Repeat exactly each line of the material, starting from the line that contains "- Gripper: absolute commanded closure" and finishing with the final line.

━━ Recorded data ━━

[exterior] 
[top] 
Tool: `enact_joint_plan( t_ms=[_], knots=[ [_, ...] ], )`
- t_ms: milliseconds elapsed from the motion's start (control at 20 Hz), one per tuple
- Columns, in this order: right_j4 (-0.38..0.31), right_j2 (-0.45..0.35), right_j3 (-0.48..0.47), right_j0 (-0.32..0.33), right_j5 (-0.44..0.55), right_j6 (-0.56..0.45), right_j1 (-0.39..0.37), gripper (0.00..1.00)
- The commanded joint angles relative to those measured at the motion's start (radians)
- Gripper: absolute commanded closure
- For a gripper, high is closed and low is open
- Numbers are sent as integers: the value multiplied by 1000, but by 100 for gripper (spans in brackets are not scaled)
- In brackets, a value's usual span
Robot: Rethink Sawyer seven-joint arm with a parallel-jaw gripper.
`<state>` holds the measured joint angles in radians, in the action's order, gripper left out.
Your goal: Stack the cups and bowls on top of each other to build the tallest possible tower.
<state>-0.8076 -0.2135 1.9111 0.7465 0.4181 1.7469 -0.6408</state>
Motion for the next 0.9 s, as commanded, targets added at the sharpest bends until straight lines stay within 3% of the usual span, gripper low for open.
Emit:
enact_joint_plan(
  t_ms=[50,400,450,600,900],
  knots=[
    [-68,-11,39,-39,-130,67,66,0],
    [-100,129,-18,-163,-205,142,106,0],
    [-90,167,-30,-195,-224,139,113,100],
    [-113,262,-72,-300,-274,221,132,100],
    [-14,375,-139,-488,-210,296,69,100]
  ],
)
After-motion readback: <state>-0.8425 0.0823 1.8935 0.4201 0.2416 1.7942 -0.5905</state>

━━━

■ **Result of the exercise**
- Gripper: absolute commanded closure
- For a gripper, high is closed and low is open
- Numbers are sent as integers: the value multiplied by 1000, but by 100 for gripper (spans in brackets are not scaled)
- In brackets, a value's usual span
Robot: Rethink Sawyer seven-joint arm with a parallel-jaw gripper.
`<state>` holds the measured joint angles in radians, in the action's order, gripper left out.
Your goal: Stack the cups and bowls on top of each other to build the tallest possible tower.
<state>-0.8076 -0.2135 1.9111 0.7465 0.4181 1.7469 -0.6408</state>
Motion for the next 0.9 s, as commanded, targets added at the sharpest bends until straight lines stay within 3% of the usual span, gripper low for open.
Emit:
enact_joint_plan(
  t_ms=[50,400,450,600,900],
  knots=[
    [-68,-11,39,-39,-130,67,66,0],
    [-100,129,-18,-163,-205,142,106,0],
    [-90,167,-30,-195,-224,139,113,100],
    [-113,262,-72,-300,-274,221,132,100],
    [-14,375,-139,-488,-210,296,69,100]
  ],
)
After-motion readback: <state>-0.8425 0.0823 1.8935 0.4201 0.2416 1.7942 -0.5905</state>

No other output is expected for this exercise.